3. Composing effect-consistent functions passed into iteration

Pure <computes> functions compose cleanly and can be handed to array logic — great for scoring several beach checkpoints at once.

# Applies a composed transform to each checkpoint score.
checkpoint_sum_device := class(creative_device):

    @editable
    TallyButton : button_device = button_device{}

    @editable
    ResultVfx : vfx_spawner_device = vfx_spawner_device{}

    Double(X : int)<computes> : int = X * 2
    Add1(X : int)<computes> : int = X + 1

    Compose(F : type{_(:int)<computes>:int}, G : type{_(:int)<computes>:int})<computes> : type{_(:int)<computes>:int} =
        Local(X : int)<computes> : int = G(F(X))
        Local

    OnBegin<override>()<suspends> : void =
        TallyButton.InteractedWithEvent.Subscribe(OnTally)

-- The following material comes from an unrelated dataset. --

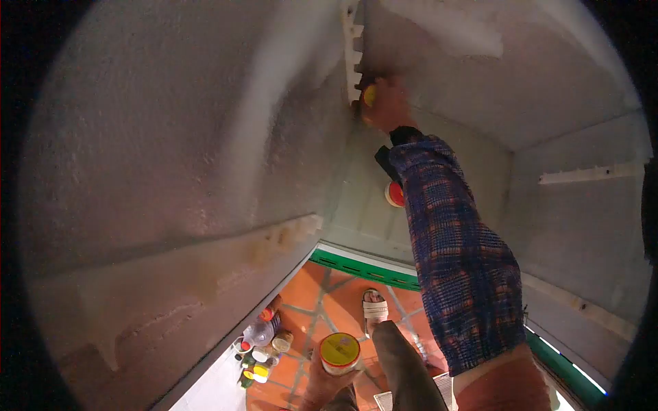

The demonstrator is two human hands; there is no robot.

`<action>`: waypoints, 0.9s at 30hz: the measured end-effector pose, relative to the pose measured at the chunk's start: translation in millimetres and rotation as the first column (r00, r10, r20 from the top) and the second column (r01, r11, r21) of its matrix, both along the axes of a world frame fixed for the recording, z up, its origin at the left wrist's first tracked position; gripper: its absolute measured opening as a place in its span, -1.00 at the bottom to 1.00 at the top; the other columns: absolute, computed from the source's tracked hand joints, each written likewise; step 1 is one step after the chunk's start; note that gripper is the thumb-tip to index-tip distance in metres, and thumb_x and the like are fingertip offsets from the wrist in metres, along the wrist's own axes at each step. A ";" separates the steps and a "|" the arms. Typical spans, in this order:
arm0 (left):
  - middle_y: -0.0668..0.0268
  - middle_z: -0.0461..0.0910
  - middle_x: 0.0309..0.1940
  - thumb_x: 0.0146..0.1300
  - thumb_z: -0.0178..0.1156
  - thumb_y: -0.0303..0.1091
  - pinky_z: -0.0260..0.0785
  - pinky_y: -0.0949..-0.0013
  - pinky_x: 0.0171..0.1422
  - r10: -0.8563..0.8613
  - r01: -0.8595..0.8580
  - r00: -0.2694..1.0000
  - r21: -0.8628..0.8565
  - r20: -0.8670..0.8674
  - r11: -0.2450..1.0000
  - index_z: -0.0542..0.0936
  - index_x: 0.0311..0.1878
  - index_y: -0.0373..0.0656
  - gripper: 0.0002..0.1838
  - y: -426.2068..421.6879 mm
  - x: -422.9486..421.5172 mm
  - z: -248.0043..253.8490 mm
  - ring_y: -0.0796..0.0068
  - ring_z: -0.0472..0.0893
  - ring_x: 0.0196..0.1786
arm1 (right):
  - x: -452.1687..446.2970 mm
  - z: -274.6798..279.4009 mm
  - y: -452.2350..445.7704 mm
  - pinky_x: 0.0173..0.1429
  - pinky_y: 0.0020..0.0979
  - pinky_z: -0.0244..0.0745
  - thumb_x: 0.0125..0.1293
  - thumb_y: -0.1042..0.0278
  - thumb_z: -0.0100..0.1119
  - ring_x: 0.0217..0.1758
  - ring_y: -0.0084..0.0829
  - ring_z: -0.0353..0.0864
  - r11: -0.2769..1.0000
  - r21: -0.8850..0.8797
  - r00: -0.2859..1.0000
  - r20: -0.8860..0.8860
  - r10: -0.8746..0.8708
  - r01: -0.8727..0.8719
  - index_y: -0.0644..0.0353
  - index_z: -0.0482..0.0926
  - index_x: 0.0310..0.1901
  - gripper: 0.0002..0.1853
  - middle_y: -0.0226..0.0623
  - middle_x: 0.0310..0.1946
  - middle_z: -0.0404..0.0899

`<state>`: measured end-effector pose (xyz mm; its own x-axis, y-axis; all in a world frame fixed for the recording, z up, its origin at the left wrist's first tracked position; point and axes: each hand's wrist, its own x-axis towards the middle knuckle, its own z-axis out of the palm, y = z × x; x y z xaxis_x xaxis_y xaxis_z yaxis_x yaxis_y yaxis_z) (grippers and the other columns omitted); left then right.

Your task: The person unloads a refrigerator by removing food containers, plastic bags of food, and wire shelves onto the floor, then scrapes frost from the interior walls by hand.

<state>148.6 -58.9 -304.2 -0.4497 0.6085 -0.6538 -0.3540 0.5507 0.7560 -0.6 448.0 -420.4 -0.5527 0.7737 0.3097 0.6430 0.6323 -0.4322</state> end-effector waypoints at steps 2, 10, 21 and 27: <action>0.21 0.48 0.03 -0.16 0.52 -0.44 0.38 0.25 0.20 0.025 -0.026 0.994 0.003 0.102 1.000 0.27 0.20 -0.19 -0.17 -1.6 -0.6 2.3 0.35 0.50 0.11 | 15.6 -3.3 11.7 0.15 -0.08 0.41 -0.09 0.12 0.40 0.14 0.10 0.41 0.999 0.005 0.999 -0.005 0.050 -0.050 0.33 0.41 0.05 -0.31 0.12 0.06 0.40; 0.16 0.47 0.03 -0.18 0.54 -0.43 0.37 0.23 0.19 -0.016 0.035 0.984 0.100 -0.178 0.994 0.27 0.20 -0.23 -0.16 -12.7 4.3 -2.1 0.31 0.51 0.09 | 114.1 60.1 -42.2 0.01 -0.27 0.50 -0.11 0.24 0.46 0.03 -0.26 0.51 0.873 -0.480 0.955 -0.289 -0.068 -0.083 0.28 0.39 0.02 -0.36 -0.12 -0.03 0.46; 0.25 0.49 0.04 -0.12 0.48 -0.32 0.37 0.27 0.18 0.062 -0.008 0.919 0.140 -0.390 0.990 0.31 0.21 -0.23 -0.20 -73.2 -48.8 40.3 0.35 0.51 0.07 | 232.4 178.1 -239.6 0.18 -0.39 0.40 0.03 0.38 0.37 0.07 -0.40 0.47 0.570 -0.748 0.793 -0.554 -0.253 -0.341 0.24 0.32 0.14 -0.38 -0.27 -0.03 0.47; 0.25 0.46 0.10 -0.09 0.40 -0.37 0.32 0.27 0.27 0.361 -0.376 0.924 0.478 0.126 0.794 0.28 0.26 -0.25 -0.21 -129.1 -83.6 143.0 0.40 0.45 0.15 | 234.9 264.1 -358.6 0.23 -0.33 0.39 0.10 0.51 0.16 0.10 -0.39 0.47 0.360 -0.797 0.763 -0.587 -0.271 -0.485 0.26 0.29 0.20 -0.43 -0.28 0.02 0.45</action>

    OnTally(Agent : agent) : void =
        Transform := Compose(Double, Add1)
        Scores := array{1, 2, 3}
        var Total : int = 0
        for (S : Scores):
            set Total += Transform(S)   # (1*2+1)+(2*2+1)+(3*2+1) = 3+5+7 = 15
        if (Total >= 15):
            ResultVfx.Enable()
            ResultVfx.Spawn()

Gotchas

  • Order matters. Compose(F, G) in our examples runs F first, then G (G(F(X))). If you flip the argument order you flip the math. Always document which function runs first — a comment saves hours.
  • Return the function, not a call. Inside Compose, you define Local and then write Local on its own line to return the function value. Writing Local(X) would try to call it with no valid arg and fail to compile.
  • Effect specifiers must line up. Composing <computes> functions produces a <computes> function. If one helper had a stronger effect (like <transacts>), the composed type must reflect it. Keep your tiny helpers pure (<computes>) whenever possible so they compose freely.
  • No int↔float auto-convert. If one function returns int and the next expects float, composition won't type-check. Keep the chain in one number type, or add an explicit conversion function to the chain.
  • Devices still need @editable + subscription. Composition is pure math; nothing happens in-game until a real device event (InteractedWithEvent, ActivatedEvent) calls your composed function AND the handler calls a real device method like Enable(), Spawn(), or GrantItem().
  • Unwrap agents when the event provides one. Handlers subscribed to InteractedWithEvent receive an agent; use it directly (as above) or, for listenable(?agent) events, unwrap with if (A := Agent?): before use.